When I was in 7th grade we moved to our own house on Oregon St.  The kitchen was too small to eat in and we ate in the dining room which was pretty crowded with a piano, the dining room table and chairs and my mother’s desk (See photo below).  My sister and I soon added cooking one meal a week to our dinner chores.  I don’t remember what I cooked, aside from biscuits. I remember Pearl cooked a lot of hot dogs and corn bread.

My mother remarried when I was in high school and we all ate dinner together unless Henry was working late.  He and my uncle Hugh had a printing shop at that time and often worked through the night.  I remember Henry saying how important it was for a family to sit down to dinner together because it might be the only time of the day they spent together.  As we got older there were interesting dinner table conversations about politics, what happened that day and more politics.  Dinner continued to be a meal shared by all who were home as long as I lived there.

Not dinner, but this is the dining room of the house on Oregon Street about 1962. From left, my mother with the braid, sister Pearl, aunt Gladys, Me, my father.

When I was raising my own 6 children we ate together, although my husband was often working and did not get to eat with us. We continued to have meal time discussions and to serve family style. Now that my children are grown with their own families and dinner tables, my husband and I eat still eat our meals together at the table.  Television has never been a part of our mealtimes.

My husband Jim eating at our present table in the dining/kitchen/living room. 2010.

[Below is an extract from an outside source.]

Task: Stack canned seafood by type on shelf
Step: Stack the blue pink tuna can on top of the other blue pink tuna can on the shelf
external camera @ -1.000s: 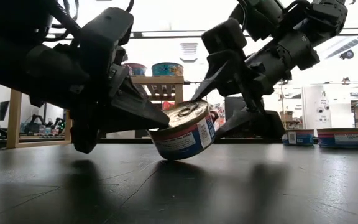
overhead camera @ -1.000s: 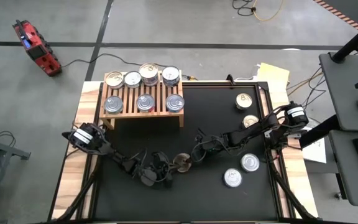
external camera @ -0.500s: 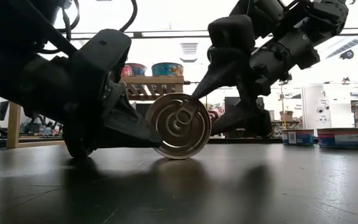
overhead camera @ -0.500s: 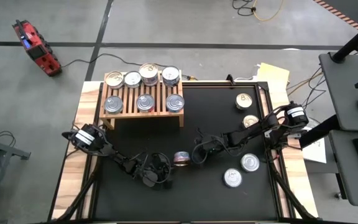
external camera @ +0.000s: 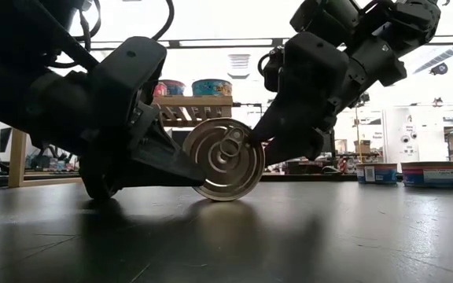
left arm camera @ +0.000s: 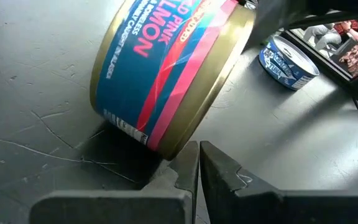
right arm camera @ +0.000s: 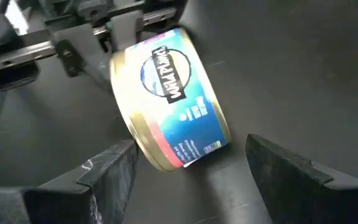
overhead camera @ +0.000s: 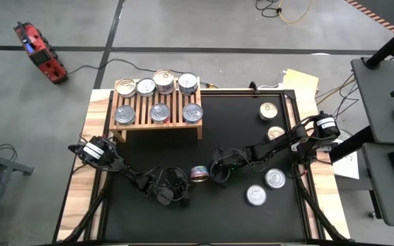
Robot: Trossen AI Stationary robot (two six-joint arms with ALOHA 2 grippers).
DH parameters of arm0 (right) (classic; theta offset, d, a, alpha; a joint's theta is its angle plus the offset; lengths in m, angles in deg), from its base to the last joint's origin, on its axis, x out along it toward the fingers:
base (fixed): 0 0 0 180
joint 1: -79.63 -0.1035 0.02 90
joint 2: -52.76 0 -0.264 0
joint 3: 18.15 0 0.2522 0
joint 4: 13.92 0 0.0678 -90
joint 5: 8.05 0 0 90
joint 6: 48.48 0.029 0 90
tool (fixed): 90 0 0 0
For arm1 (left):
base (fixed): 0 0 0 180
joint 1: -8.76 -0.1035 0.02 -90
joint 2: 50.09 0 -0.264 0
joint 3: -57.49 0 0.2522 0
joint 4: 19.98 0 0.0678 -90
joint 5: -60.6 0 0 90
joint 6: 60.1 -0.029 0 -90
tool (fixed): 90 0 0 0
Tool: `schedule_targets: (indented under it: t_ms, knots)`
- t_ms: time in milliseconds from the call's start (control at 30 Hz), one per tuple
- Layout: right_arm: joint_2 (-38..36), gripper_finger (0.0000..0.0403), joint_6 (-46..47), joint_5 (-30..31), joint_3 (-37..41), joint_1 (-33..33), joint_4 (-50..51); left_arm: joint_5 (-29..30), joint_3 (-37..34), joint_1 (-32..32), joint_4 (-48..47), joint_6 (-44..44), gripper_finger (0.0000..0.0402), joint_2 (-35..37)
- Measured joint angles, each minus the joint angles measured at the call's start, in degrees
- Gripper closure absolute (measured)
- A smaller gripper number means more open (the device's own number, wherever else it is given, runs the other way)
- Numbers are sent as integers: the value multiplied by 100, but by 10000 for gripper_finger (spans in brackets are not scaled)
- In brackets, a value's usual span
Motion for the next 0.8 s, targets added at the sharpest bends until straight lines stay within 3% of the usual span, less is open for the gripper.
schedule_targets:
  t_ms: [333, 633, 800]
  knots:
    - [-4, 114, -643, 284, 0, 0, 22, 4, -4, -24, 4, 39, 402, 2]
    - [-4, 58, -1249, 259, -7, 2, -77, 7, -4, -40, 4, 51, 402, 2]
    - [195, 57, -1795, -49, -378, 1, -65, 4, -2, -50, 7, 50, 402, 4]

The prompt: Week 32: Dinner Time. On a typical childhood evening, who was around the dinner table? Was the meal served by one person, or was it a free-for-all? What is dinner time like in your family today?

Then and Now – Atkinson 1953

The “Saturday Night Fun” assignment from Randy Seaver at Genea-Musings (along with some of the fine results) can be found here.  It involved picking out a photograph to use in this challenge for August 16 by the Family Curator.  For the original challenge you hold up an old photograph and match it up to the present day scene.  This means you have to be in the area.  Unfortunately, I live far from the sites of my past and that of my ancestors so I was am not able to do this exactly.  I also was not able to just choose my photo and let it go at that. Here is what I did.

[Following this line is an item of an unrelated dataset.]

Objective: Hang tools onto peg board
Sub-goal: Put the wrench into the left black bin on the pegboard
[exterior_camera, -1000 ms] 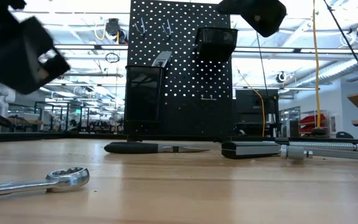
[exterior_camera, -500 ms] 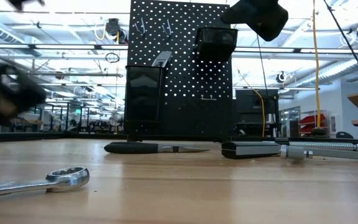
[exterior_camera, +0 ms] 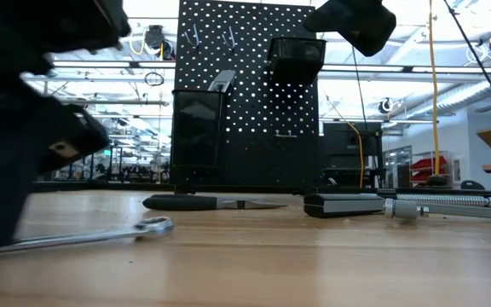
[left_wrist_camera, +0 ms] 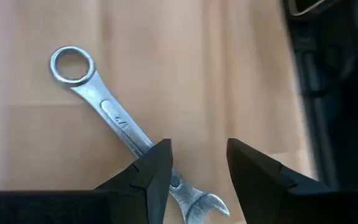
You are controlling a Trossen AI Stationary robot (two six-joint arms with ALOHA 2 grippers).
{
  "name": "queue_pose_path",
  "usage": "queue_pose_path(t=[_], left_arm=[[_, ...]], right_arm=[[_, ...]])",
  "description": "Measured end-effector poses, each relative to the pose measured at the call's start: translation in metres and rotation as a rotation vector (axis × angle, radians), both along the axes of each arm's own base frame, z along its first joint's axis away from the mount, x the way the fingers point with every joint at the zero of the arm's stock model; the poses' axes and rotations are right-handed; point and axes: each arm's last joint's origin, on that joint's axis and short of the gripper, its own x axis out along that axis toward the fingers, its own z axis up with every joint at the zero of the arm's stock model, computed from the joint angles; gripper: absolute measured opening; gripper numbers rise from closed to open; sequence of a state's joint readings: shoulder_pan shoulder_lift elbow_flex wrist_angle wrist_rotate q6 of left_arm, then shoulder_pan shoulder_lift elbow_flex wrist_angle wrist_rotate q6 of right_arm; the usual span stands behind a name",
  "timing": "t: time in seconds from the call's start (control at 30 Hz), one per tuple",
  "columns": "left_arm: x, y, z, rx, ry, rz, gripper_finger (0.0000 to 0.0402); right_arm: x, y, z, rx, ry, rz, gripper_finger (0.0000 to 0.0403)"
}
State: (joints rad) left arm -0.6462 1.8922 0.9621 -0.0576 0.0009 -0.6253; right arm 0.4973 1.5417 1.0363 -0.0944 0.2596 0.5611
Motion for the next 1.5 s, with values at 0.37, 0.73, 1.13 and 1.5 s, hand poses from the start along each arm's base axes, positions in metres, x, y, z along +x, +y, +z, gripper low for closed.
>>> queue_pose_path(t=[0.37,0.73,1.13,1.5], left_arm=[[-0.024,0.035,0.069,0.246,-0.124,0.195,0.0164],[-0.031,0.038,0.066,0.44,-0.136,0.121,0.0164],[-0.032,0.055,0.049,0.498,-0.102,0.104,0.0164],[-0.061,0.083,0.094,0.44,-0.314,0.206,0.0164]], right_arm=[[0.0,-0.003,-0.001,-0.027,0.009,0.006,0.0231],[-0.002,-0.005,-0.006,-0.01,0.073,-0.03,0.0231],[-0.023,-0.015,-0.01,-0.043,0.253,-0.125,0.0231],[-0.082,-0.016,0.03,-0.353,-0.085,-0.368,0.0231]])
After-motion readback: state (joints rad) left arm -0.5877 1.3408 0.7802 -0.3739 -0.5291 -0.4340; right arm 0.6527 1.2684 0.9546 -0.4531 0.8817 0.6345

The parsonage now and us back in 1953.

In 2004 I spent a day driving around Detroit taking photographs of places where I used to live and of other houses family members lived in.  The angle of this house fit almost perfectly with the photograph taken in 1953 of my father with my little sister Pearl and me.  We are in front of the parsonage on Atkinson. My father was the minister of St. Mark’s Presbyterian Church, two blocks up the street on the corner of 12th Street and Atkinson.

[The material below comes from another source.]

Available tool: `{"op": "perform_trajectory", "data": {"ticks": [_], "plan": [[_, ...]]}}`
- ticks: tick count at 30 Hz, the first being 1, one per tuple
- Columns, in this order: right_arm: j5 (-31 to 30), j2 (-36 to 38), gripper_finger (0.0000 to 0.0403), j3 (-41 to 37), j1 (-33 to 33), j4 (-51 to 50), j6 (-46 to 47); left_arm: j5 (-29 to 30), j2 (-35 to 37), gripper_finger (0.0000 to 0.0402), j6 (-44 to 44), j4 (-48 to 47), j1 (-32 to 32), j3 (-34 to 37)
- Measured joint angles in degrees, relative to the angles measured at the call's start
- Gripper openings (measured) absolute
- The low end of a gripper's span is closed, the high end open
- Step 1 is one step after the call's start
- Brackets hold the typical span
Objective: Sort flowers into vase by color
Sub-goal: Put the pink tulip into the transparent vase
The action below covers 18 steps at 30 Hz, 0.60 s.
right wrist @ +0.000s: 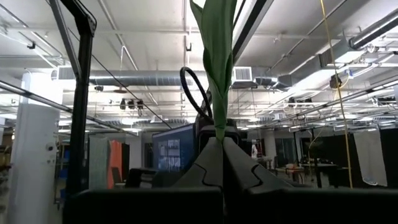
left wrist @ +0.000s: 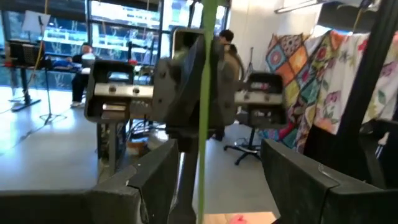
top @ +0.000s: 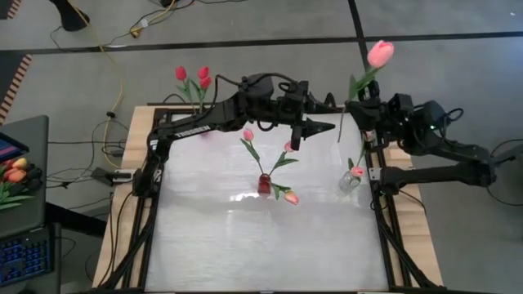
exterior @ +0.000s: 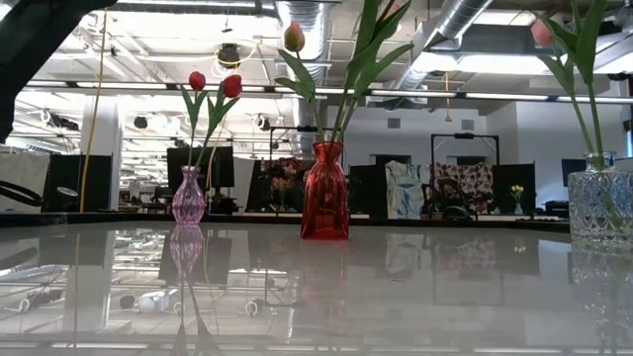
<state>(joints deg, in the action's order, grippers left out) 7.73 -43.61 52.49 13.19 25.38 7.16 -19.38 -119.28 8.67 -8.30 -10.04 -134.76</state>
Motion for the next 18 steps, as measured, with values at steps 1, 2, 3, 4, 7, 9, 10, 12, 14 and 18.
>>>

My sister and I shared the bedroom on the upper left.  We used to look out of the side window into the attic of Carol and Deborah. They were our age and lived next door and got to stay up much later then we did. They had a wonderful playroom in the attic.  I taught Pearl to read by the streetlight shinning into our bedroom.  I don’t know why we waited until we were supposed to be in the bed to teach and learn reading.

On our other side lived Eleanor Gross with her family. Eleanor was a teenager and babysat with us during the rare times our parents went out.  My paternal grandparents lived down the street and I have a 2004 photograph of that house which I think I will mix with one from the 1950’s.  I was trying to think of someone still in Detroit that I could get to take a photo from the proper angle of St. Mark’s. I like this assignment!

Albert and Pearl (Reed) Cleage

Last week Megan and Jim Heyl were kind enough to do some cemetery sleuthing for me. In spite of the rude and unhelpful attitude of the office staff, they found the groundskeeper to be helpful. He located the sod covered headstones of my paternal grandparents.  The Heyls dug them out and replaced them on top of the sod so that they are now showing. More on Detroit Memorial Park Cemetery in the future.

1883 - Husband - 1957 Dr. Albert B. Cleage

My grandparents graves are left of center, front.